Других «успехов» пока не было. В первые дни ноября фронт приблизился непосредственно к Пешту. Первоначальный политический успех, складывавшийся из поддержки крайне правых групп и различных нилашистских и полунилашистских фракций, а также симпатий довольно-таки значительных слоев среднего класса и мелкой буржуазии, за пару недель растаял. Те, кто в отчаянии слушал воззвание регента и как «спасителя нации» приветствовал Салаши, увидев, что не произошло ожидаемого поворота событий и нет никаких признаков того, что военная обстановка коренным образом меняется, вскоре стушевались. Они, естественно, не выступили ни против гитлеровцев, ни против нилашистов, а «героическому сопротивлению» предпочли (как более безопасное) бегство в Задунайский край.
Нилашисты, не располагая серьезной поддержкой в массах, превратились в террористическую организацию. В верхах Салаши и его правительство еще пытались вести игру в политику, дипломатию, в парламент, а внизу уже вовсю бушевал нилашистский террор.
Если бы историки попытались двухмесячное господство нилашистов расчленить на исторические периоды, то ноябрь, несомненно, нужно было бы назвать периодом коррупции и разбоев. Декабрь и первая половина января вплоть до освобождения были периодом убийств; этот период включал два этапа — организованных и анархических убийств… Но пока речь идет только о ноябре. Число нилашистских штурмовиков резко возросло: вооруженные отряды хунгаристов превратились в сборище люмпен-элементов, всякого рода отбросов уголовного мира. И хотя пушки грохотали уже под Будапештом, эти «славные» отряды предпочли широко пропагандируемой фронтовой героике «укрепление внутреннего фронта», что означало грабежи и мародерство.
Все происходившее в те недели было не чем иным, как диктатурой организованных преступников. Воронье торопилось завершить дележ добычи над начавшим разлагаться трупом издохшего режима…
События тех дней снова и снова, серьезнее и безуспешнее, чем когда-либо, свидетельствовали о развращенности, растерянности и беспомощности венгерского общества, о том страшном опустошении, которое произошло за минувшие двадцать пять лет в духовной жизни венгерского народа.
Я уже писал выше, что попытки Салаши представить пришедшую к власти клику как истинных «руководителей страны» потерпели явную неудачу. Хмель первых дней у тех, кто не был нилашистом, но был настроен прогермански и готов был заключить союз против победоносной Красной Армии хоть с самим чертом, вскоре улетучился.

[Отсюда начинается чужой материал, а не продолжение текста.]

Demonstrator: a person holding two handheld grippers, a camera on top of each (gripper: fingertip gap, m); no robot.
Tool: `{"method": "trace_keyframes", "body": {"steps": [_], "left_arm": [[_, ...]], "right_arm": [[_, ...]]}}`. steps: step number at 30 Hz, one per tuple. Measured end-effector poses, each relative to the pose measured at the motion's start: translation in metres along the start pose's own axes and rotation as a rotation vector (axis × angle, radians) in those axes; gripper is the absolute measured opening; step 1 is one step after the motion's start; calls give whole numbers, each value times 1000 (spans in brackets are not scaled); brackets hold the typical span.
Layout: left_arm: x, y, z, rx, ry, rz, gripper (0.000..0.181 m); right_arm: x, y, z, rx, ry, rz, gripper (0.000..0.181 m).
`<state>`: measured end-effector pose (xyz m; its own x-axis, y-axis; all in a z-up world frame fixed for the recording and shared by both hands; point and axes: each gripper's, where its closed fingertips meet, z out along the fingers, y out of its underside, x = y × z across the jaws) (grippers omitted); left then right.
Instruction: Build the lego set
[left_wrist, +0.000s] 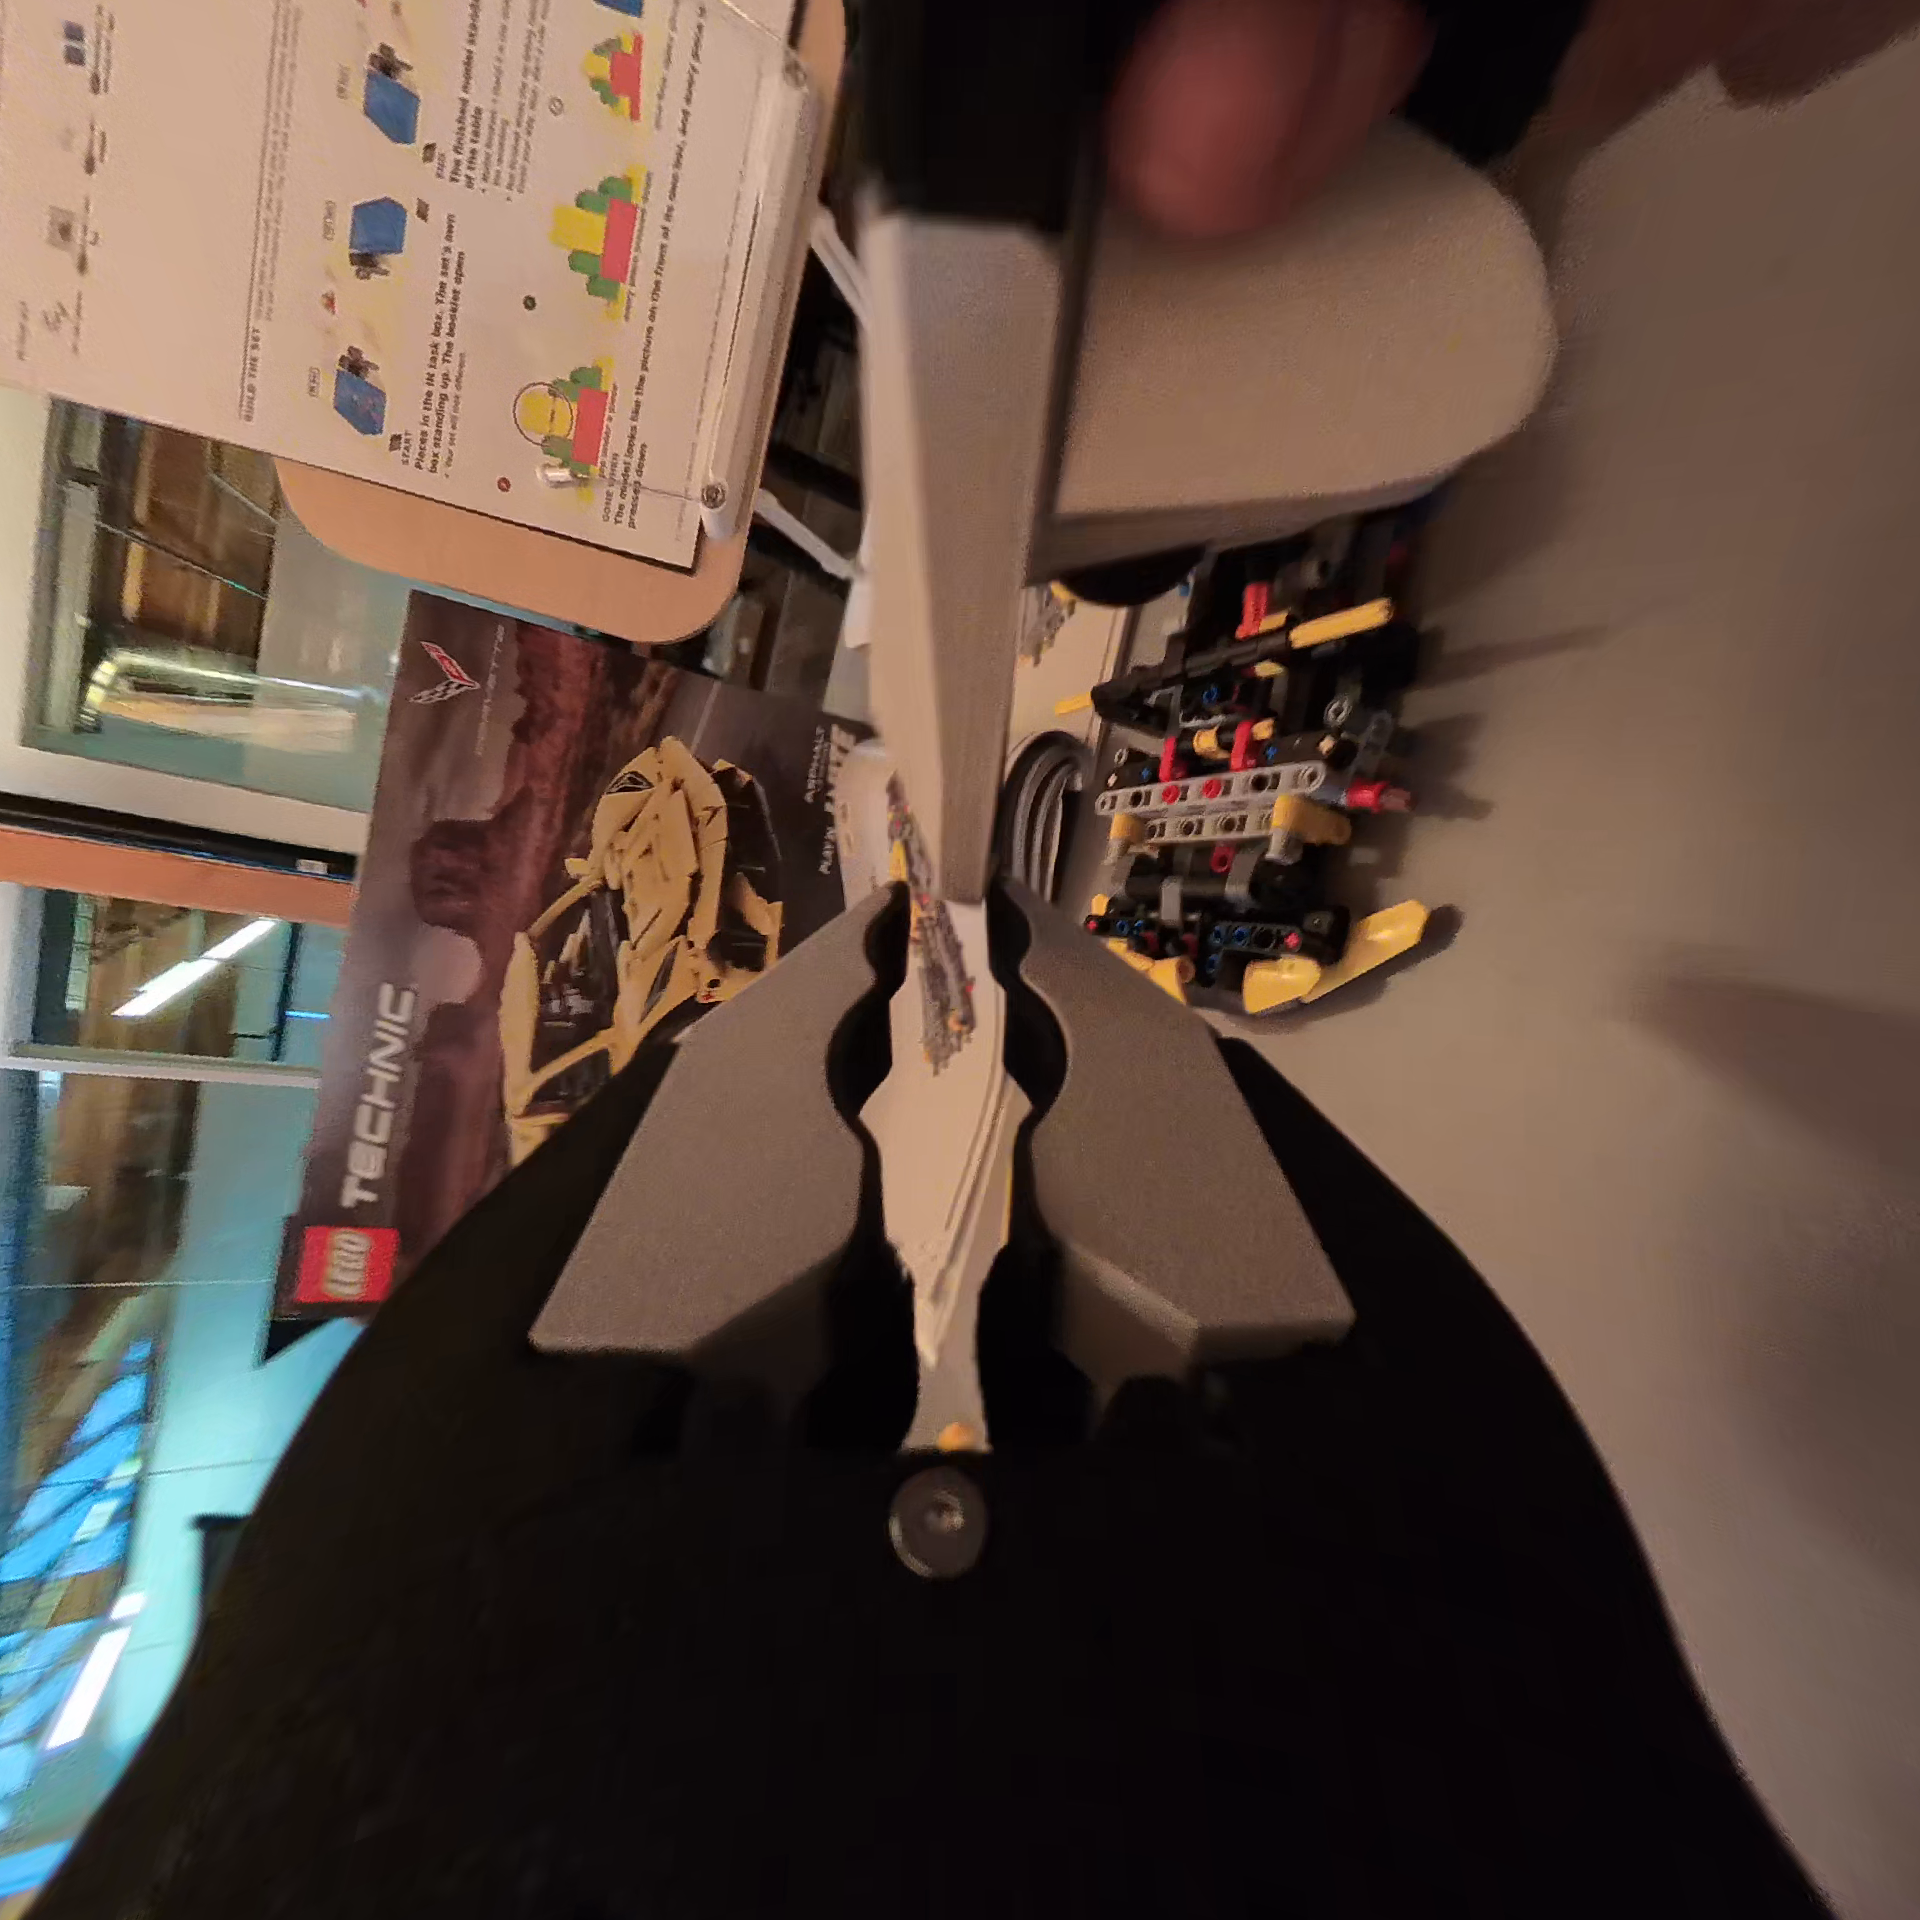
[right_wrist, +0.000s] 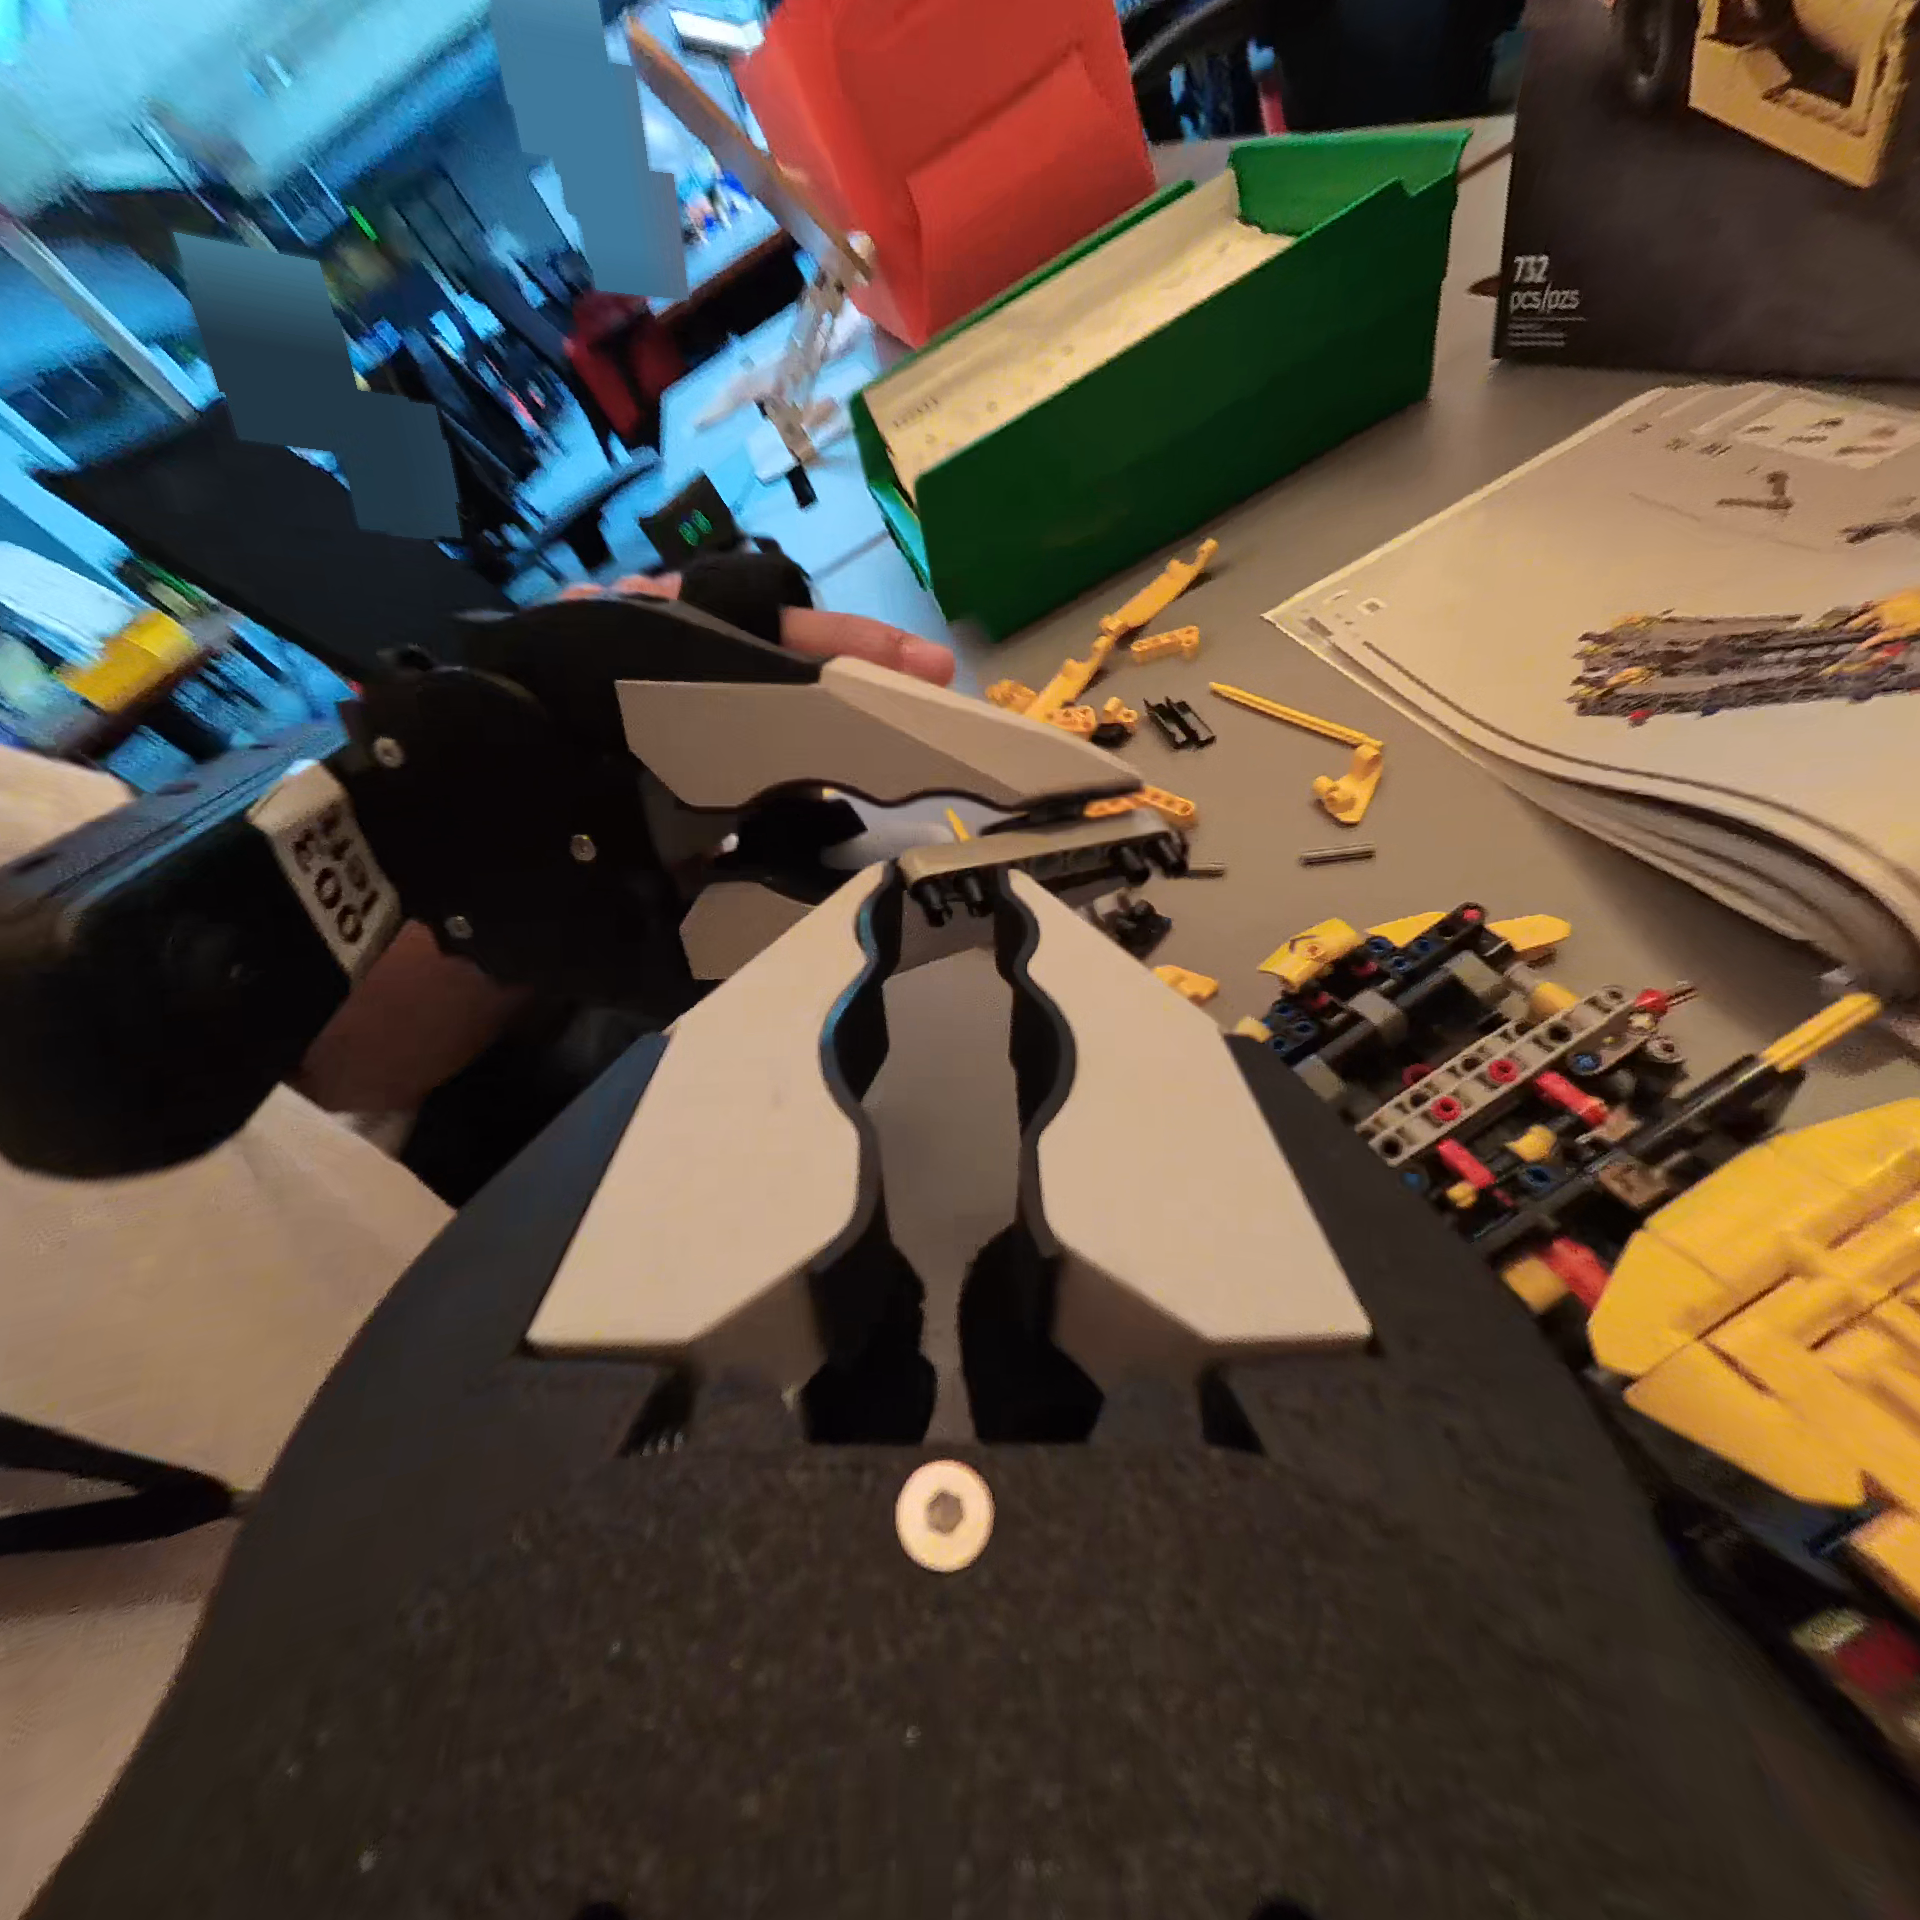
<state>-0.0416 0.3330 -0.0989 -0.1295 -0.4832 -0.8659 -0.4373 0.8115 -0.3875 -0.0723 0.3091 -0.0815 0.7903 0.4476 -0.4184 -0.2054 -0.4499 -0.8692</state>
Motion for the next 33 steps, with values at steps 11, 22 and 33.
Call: {"method": "trace_keyframes", "body": {"steps": [11,22,33], "left_arm": [[27,-15,-19,318,663,-793,42],[59,-114,-38,641,947,-602,17],[73,-113,-29,538,1093,-464,7]], "right_arm": [[-4,23,-56,225,-282,347,16],[-30,31,-109,261,-675,567,16],[-1,33,-132,241,-377,368,31]]}}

Правда, нилашистская пропаганда сделала все, чтобы описанием «большевистских зверств», превзошедшим в своей фантазии сочинения низкопробных бульварных писак, оживить и подстегнуть боевой дух населения. Но теперь уже не действовали никакие пропагандистские инъекции. Сопровождаемая все усиливавшимся громом пушек, нилашистская пропаганда рождала не мужество и стойкость, не готовность сражаться, а лишь ноющее чувство страха, летаргию.
Воззвание от 15 октября хотя и не привело к переориентации армии, но все же повлекло некоторое разложение в армейских кругах. Уже в первые часы, последовавшие после воззвания, разбежались целые воинские части. Даже после приказа Салаши число дезертиров продолжало расти. После того как был отменен приказ о массовой мобилизации, Берегфи и его сторонники попытались пополнить ряды армии за счет добровольцев, но, несмотря ни на что, число тех, кто не подчинялся приказу, росло день ото дня. Салашисты пытались предотвратить распад армии обещаниями прощения и амнистии тем, кто вернется в свою часть, а затем был подписан драконовский приказ о борьбе с дезертирами, смерть грозила даже их семьям. Находились, правда, и такие, кого угрозы, скорее всего страх, удержали от дезертирства. Однако становилось все очевиднее, что остановить Красную Армию невозможно, и по мере того, как число приказов о призыве в армию увеличивалось, число дезертиров и лиц, избегавших призыва, росло.
Возникло чуть ли не серийное производство фальшивых документов, свидетельств о непригодности к военной службе, фальшивых солдатских книжек, чистых бланков приказов, отпускных свидетельств. Во время облав сотнями задерживали тех, кто, даже не имея документов, предпочел бегство, связанное с риском быть расстрелянным, бессмысленной войне. По улицам разгуливали тысячи людей, в карманах которых были целые коллекции фальшивых документов. Каждый третий человек был работником военного предприятия с правом брони или дружинником противовоздушной обороны. Число мясников, пекарей, бакалейщиков — они не подлежали призыву — настолько увеличилось, что казалось, будто в городе не осталось людей с другими профессиями.